Despite its simplicity, Apple Music TV gives Apple an immediate new home for its music-related original content, which over the years has included exclusive interviews, concert films, and more. It also provides Apple with another advantage with it goes to negotiate with artists for their premieres, as it introduces additional platform for reaching an artist’s fans — not only with the premiere itself, but by offering artists blocks of airtime leading up to their next debut that they can use to promote their releases.
The new station can also leverage content produced for the Apple Music 1 (formerly Beats 1) radio station, as it goes about running these promotions.
For example, on Thursday, October 22, Apple Music TV will promote the upcoming release of Bruce Springsteen’s “Letter to You” with music video blocks featuring his greatest videos, plus as exclusive interview with Zane Lowe, and a special livestream fan event.
Fridays, meanwhile, will focus on new music.

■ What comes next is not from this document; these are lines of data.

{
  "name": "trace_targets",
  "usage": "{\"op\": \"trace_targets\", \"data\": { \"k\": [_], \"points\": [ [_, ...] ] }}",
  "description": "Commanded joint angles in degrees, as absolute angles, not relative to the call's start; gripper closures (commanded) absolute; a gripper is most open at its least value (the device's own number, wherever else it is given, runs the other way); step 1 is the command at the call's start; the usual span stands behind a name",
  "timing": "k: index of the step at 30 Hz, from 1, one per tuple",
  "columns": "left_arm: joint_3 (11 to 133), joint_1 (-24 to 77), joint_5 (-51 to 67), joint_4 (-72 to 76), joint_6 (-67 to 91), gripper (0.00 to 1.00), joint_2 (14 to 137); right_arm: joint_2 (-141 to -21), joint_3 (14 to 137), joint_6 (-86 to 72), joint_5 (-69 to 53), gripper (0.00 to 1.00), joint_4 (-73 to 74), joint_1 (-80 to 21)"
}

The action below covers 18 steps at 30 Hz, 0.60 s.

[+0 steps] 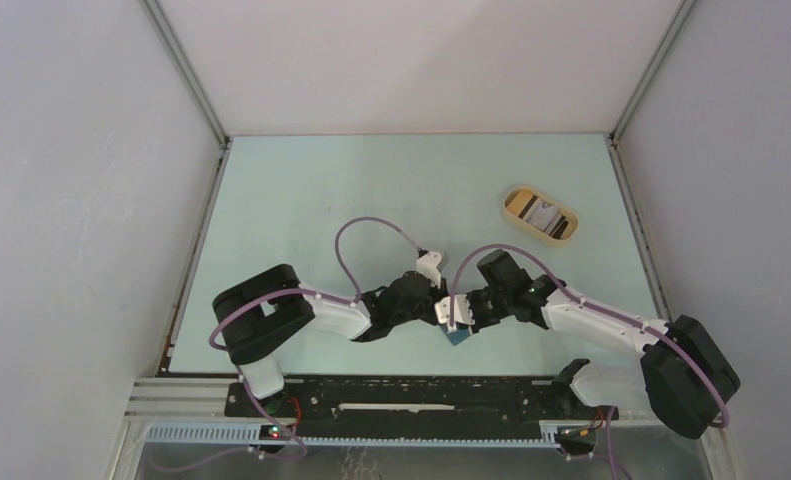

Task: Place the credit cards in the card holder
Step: Close the card holder at the center of the board.

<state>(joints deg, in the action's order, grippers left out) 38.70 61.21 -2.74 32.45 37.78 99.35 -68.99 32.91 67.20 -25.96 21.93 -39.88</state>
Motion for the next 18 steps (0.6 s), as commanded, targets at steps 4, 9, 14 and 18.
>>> {"op": "trace_targets", "data": {
  "k": [4, 9, 14, 18],
  "points": [
    [37.4, 60.9, -1.9, 32.0, 38.5, 0.94, 99.5, -69.1, 32.3, 66.4, -25.6, 0.77, 20.1, -40.5],
    [37.3, 60.9, -1.8, 32.1, 38.5, 0.94, 99.5, -69.6, 32.3, 65.9, -24.9, 0.77, 19.1, -40.7],
    [37.1, 60.9, -1.8, 32.2, 38.6, 0.94, 99.4, -70.0, 32.3, 66.0, -24.8, 0.79, 19.3, -40.8],
    [37.1, 60.8, -1.7, 32.2, 38.6, 0.93, 99.1, -69.9, 32.6, 66.3, -25.5, 0.92, 20.2, -40.8]
  ]
}}
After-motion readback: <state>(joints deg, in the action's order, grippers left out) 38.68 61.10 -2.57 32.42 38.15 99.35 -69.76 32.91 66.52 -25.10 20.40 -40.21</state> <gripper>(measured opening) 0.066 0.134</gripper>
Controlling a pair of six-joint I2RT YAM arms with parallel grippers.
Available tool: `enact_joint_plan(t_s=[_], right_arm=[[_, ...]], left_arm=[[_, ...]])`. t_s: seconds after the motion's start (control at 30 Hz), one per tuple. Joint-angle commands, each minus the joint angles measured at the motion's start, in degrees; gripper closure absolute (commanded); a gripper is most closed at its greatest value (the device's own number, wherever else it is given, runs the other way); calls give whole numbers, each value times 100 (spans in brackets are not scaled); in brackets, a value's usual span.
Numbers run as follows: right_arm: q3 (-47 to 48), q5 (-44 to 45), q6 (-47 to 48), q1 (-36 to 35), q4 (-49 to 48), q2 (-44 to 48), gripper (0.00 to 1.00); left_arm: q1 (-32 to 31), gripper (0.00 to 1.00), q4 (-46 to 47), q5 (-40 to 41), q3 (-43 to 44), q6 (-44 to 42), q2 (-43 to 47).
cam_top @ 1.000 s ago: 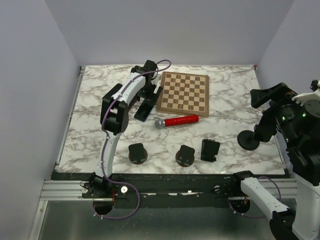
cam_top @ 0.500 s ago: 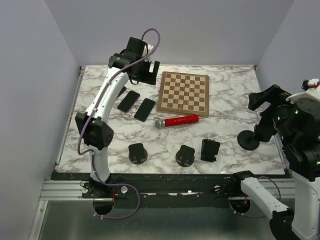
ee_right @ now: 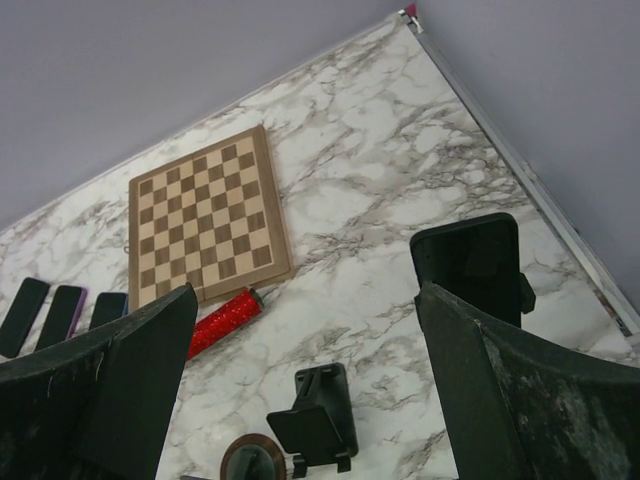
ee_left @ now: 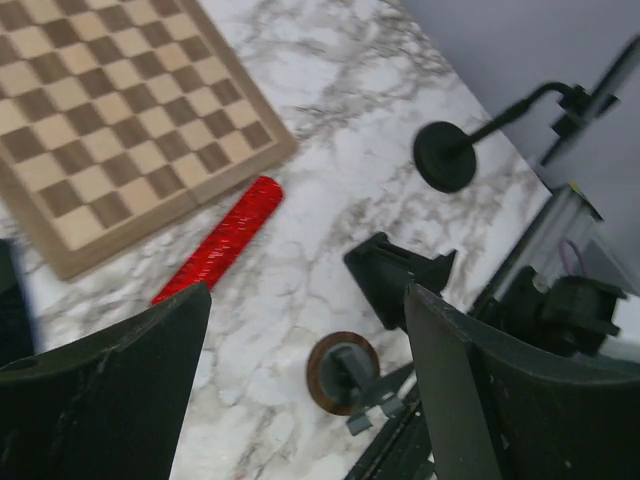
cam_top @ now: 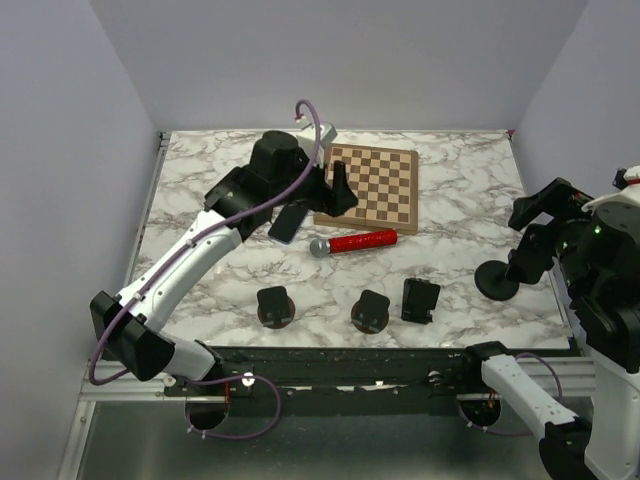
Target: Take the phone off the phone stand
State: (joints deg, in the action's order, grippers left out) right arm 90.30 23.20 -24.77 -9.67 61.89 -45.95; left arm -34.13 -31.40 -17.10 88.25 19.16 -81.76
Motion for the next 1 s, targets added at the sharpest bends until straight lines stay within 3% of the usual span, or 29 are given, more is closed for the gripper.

This Friday, October 23, at 9 AM PT Apple Music TV will showcase two new exclusive video premieres – Joji’s “777” and SAINt JHN’s “Gorgeous.”
Apple Music TV’s biggest advantage, of course, is the fact that it’s freely accessible to millions of Apple device owners.
But it may struggle for traction as it lacks the features that make other livestream fan events or premieres engaging — like group chats or direct interactions with creators.
Instead, it’s more like a traditional TV broadcast — even MTV-like — compared with other online destinations where artists today connect with fans and promote their albums, like YouTube, VEVO, or more recently, Facebook, which just this year launched music videos.
Apple didn’t say if it planned to expand the new station outside the U.S.